Il che in sostanza vuol dire - traduce Salvini nel colloquio con Draghi - «un invito a tenere i toni bassi». Il leader della Lega non chiede - come potrebbe, del resto - al presidente del Consiglio di intercedere per il rinvio della piazza antifascista convocata dai sindacati per sabato a Roma.

Non invoca neanche la rimozione del ministro dell'Interno Luciana Lamorgese, criticata con durezza più volte al giorno nelle dichiarazioni sui social. Ma chiede un freno alle «campagne di delegittimazione che nelle ultime settimane sono state particolarmente feroci contro il centrodestra, a partire da Lega e Fratelli d'Italia».

Salvini si presenta da Draghi preceduto da una dichiarazione di fuoco: avverte sui rischi di tensioni venerdì, quando partirà l'obbligo del Green pass e su un Paese che rischia di «non andare lontano». «Tirare fuori gli scheletri dal passato non fa bene all'Italia e non fa bene al governo, non c'è rischio di ritorno di fascismo e nazismo», aggiunge. «Ma siccome di alcuni ministri non ho particolare stima né fiducia, ne parlerò con il manager, l'amministratore delegato di questo governo. Puoi avere un genio come premier, ma se la macchina è fuori controllo non vai lontano». Da Palazzo Chigi, dopo un'ora di colloquio, viene diramata una stringata nota secondo la quale il premier e il segretario hanno discusso «dei provvedimenti economici di prossima emanazione, con particolare riferimento alla legge di bilancio e al decreto fiscale».

Nessun accenno a interventi di «pacificazione» o discussioni sulle richieste leghiste sul Green pass, come quelle di tamponi gratis e di estenderne la validità a 72 ore. Del resto la linea del premier per ora non accenna a cambiare: avanti con l'obbligo e con le regole fissate, che prevedono solo prezzi calmierati per i tamponi. In sintesi, corregge la sua narrazione in serata Salvini, dal palco di un comizio a Latina, «non abbiamo parlato di Hitler o Stalin, ma di lavoro, di pensioni»: un nuovo rinvio delle cartelle, il taglio delle bollette, il «no all'aumento delle tasse» (ancora una volta, Draghi ripete che non ne ha alcuna intenzione) e il no al «ritorno della legge Fornero». Di fondo, più una richiesta di «aiuto» in un «momento delicato» («Draghi ha capito», dice), che una minaccia di ribaltare il tavolo.

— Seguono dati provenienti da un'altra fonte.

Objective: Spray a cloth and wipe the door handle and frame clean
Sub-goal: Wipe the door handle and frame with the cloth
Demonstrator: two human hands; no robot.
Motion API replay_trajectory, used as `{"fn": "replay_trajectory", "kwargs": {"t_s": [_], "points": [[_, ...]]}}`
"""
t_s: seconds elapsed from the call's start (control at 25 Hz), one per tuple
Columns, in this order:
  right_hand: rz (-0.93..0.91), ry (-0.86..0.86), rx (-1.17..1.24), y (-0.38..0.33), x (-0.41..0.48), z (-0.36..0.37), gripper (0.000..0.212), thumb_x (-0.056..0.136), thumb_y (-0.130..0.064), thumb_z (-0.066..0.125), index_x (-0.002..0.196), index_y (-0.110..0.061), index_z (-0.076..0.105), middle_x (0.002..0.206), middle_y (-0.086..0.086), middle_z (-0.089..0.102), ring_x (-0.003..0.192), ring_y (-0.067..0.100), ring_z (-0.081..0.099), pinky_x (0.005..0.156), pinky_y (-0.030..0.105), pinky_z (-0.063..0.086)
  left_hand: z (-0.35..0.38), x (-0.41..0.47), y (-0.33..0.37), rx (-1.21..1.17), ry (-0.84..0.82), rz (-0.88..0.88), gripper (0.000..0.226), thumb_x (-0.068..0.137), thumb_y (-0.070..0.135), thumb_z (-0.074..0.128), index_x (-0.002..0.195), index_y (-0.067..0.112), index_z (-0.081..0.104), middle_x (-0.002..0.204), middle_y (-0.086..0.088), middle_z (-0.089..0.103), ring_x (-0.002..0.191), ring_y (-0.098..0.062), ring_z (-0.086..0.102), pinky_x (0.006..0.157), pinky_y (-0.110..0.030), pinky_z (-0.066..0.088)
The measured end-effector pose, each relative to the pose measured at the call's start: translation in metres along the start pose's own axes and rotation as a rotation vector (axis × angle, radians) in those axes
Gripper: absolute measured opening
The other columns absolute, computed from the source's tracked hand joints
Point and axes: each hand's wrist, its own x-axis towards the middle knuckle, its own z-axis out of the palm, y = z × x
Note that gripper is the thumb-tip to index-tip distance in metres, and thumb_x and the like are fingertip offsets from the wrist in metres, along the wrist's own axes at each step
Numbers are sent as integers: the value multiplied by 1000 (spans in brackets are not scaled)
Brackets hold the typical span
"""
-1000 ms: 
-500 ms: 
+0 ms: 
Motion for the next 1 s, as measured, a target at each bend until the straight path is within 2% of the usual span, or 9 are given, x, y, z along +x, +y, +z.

E mentre anche Vasco Rossi definisce «divisivi» i leader del centrodestra, Giorgia Meloni torna a lamentare un «killeraggio»: un tentativo, sostiene, di dipingere gli esponenti della destra italiana come «mostri». Per non farsi schiacciare sulla piazza violenta, Salvini si rivolge a Draghi, Meloni attacca Lamorgese. Ma resta il no del centrodestra alla proposta Pd di un tavolo comune sulle mozioni (troppo «di parte», dice il leghista) per chiedere lo scioglimento di Forza nuova.

Enrico Letta fa sapere che sabato sarà in piazza San Giovanni con i sindacati, non con bandiere di partito ma «con il tricolore che ci unisce, con la nostra Costituzione che ripudia il fascismo e che chiede che venga impedito la ricostituzione di qualsiasi movimento neo fascista». La pacificazione, affermano al Nazareno, deriva dalla Costituzione. Gli attacchi a Lamorgese sono «diversivi» e «tentativi di distrarre il dibattito pubblico dalle difficoltà della destra, le divisioni e gli insuccessi elettorali».